Flashbacks are prevented by using a liquid (water or glycol) seal and a special burner head with full inter-lock safety controls. The burner head is designed to act as a flame arrestor or quenching device and provides the first level of protection. The safety features of the burner are achieved by using very small gas orifices or slots for the vapour openings. These openings must be smaller than the required quenching distance; usually a 50 percent safety factor is necessary to account for heating of the burner head from radiation and other operating conditions (Straitz, 1987). The opening must also be of at least the minimum quenching thickness - usually a safety factor of 100 percent is used to prevent the flame from entering when the vapour stream is within the flammable range.
Between transfer operations the incinerator is normally shut down. As a truck moves into loading position and the start-up signal is given (either manually or automatically), the unit undergoes an automatic safety check to ensure proper liquid-seal level for flashback protection. The pilot is then ignited and the loading pumps go into operation. This sequence takes between 10 and 20 seconds. If the vapours contain mostly air, gas-fired burners are activated to ensure complete combustion. Ambient air is added to the combustion chamber as needed to minimize the generation of excessive temperatures and assure sufficient oxygen for the complete combustion of the vapours. If significant temperature excursions occur and the system cannot be brought back into adjustment, the process will be shut down automatically.

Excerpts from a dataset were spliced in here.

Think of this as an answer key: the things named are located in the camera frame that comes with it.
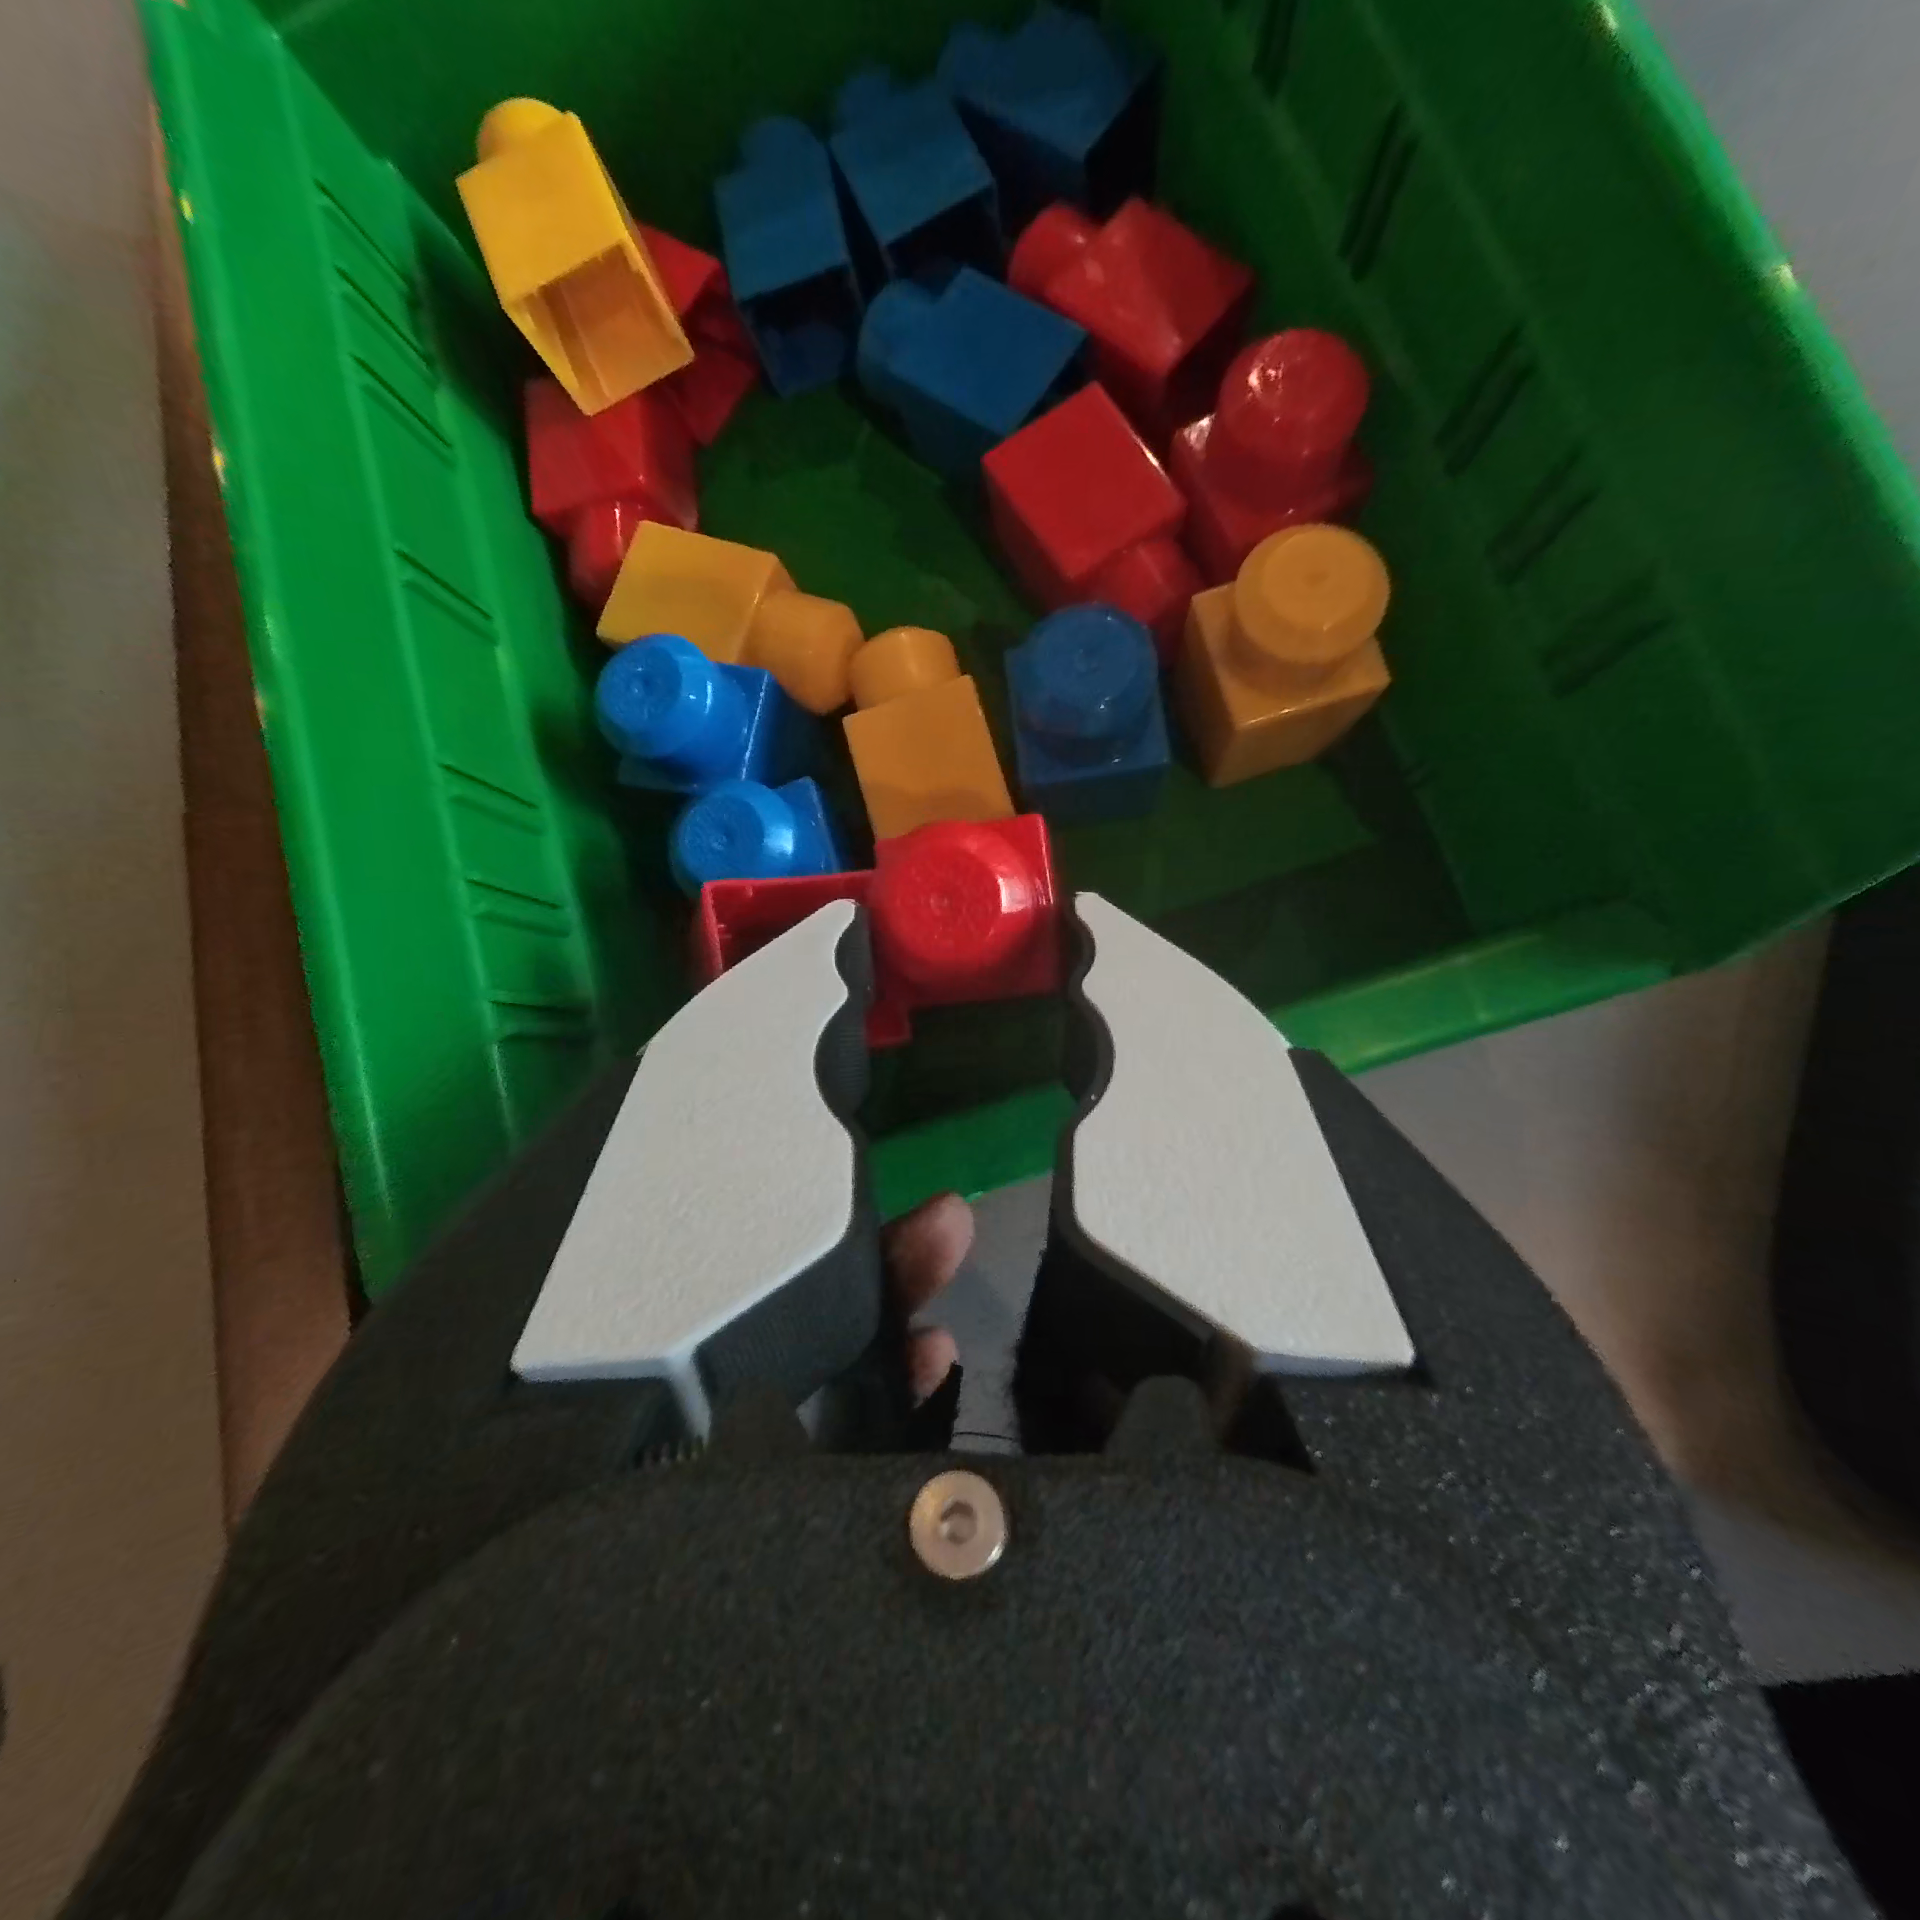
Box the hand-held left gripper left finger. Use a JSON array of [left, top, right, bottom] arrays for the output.
[[507, 897, 889, 1434]]

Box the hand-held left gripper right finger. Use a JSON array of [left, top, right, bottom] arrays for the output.
[[1047, 890, 1419, 1420]]

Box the red mega block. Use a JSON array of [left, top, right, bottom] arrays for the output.
[[867, 815, 1070, 1051]]

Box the pile of colourful mega blocks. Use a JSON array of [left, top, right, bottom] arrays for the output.
[[454, 0, 1394, 985]]

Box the green plastic bin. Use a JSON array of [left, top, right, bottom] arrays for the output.
[[134, 0, 1920, 1299]]

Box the person's left hand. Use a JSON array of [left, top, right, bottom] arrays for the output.
[[883, 1191, 981, 1412]]

Automatic shutdown also will be triggered by flame failure or if the fluid level in the liquid seal drops too low.
Although a vapour disposal unit is generally used alone, it can be used in conjunction with a vapour recovery unit. This type of unit is designed to handle peak loads or to increase the overall efficiency of a vapour recovery system.
Small systems are available. These compact systems are fully automatic, with or without optional heat-recovery sub-systems.
Properly designed and maintained incinerators will provide destruction efficiencies of more that 99.8 percent. The resulting emissions will include CO2, CO, and NOx. If the vapours are sour, there will also be some SO2 emissions.
If the vapours contain H2S, the incinerator will have to be designed to achieve proper dispersion of the resulting SO2.
The incinerator must be located a safe distance from the storage tanks. This may preclude its use at small sites.